— Commission et exportation, précisa Grand-Gosse.

— Voici donc ce que vous allez faire au Nouveau-Journal, poursuivit Guillaumet. Si la combine vous intéresse, et je vous préviens qu’il y a gros, très gros à gagner.

— On dit toujours ça, hasarda Fred Matchless.

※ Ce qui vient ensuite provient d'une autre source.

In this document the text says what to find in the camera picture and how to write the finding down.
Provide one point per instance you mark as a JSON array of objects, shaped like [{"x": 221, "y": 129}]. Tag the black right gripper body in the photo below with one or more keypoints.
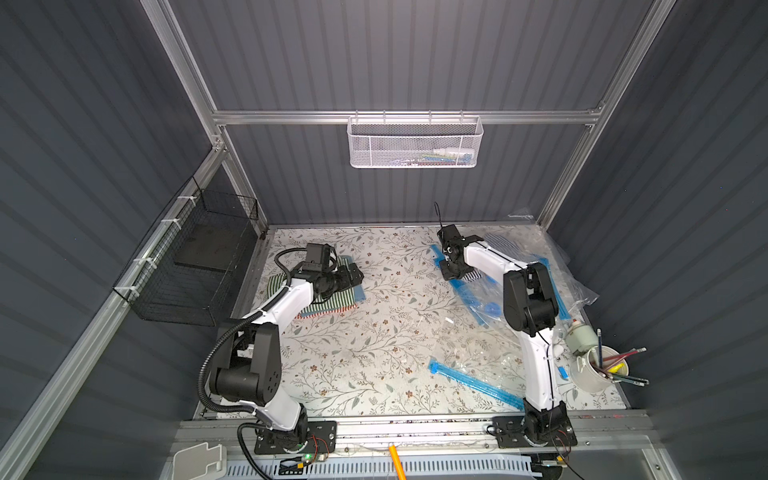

— Je te le prouverai quand tu le voudras, tu sais que je ne suis pas un enfant et que je n’ai pas, d’autre part, envie, le moins du monde, de retomber dans le trou. Mais, auparavant, laisse-moi achever. Il s’agit d’abord de créer un état d’esprit auprès de vos lecteurs. Je vois très bien la chose. D’abord une dépêche « de notre correspondant particulier », avec ce titre Du pétrole dans le Sud-Ouest. Effectivement, il y en a. Vous envoyez un de vos rédacteurs — un garçon sûr — faire un grand reportage à l’endroit où la nappe a été repérée.

— L’enfance de l’art, acquiesça Chauvert.

— Les articles font sensation. D’adroites coupures sont reproduites par nos confrères de Paris et des départements. Puis, le silence : on laisse mijoter le plat quelque temps, histoire de lui donner du liant. C’est alors que tu interviens, toi, Chauvert.

— Je te voyais venir.

— Tu espaces habilement dans ton hebdomadaire les Indiscrétions parisiennes, quelques échos malveillants où tu mets en doute la réalité des gisements pétrolifères en question. Tu vas aussi fort que possible, de façon à attirer l’attention du public, mettant en cause nommément le député des Basses-Landes, dans la circonscription duquel se trouve la nappe en question. Il se pique au jeu et te répond. Nous publions sa lettre et l’affaire est amorcée. Le reste n’est plus rien : constitution de Société, création d’un budget de publicité, etc… etc… je m’en charge. Pour la part de chacun, cela sera à débattre entre nous quand vous voudrez…

— Mais y a-t-il réellement du pétrole ? interrompit Grand-Gosse.

— Tu en doutes ? D’abord on en trouve un peu partout en France, du pétrole… ensuite, dans cette région plus particulièrement.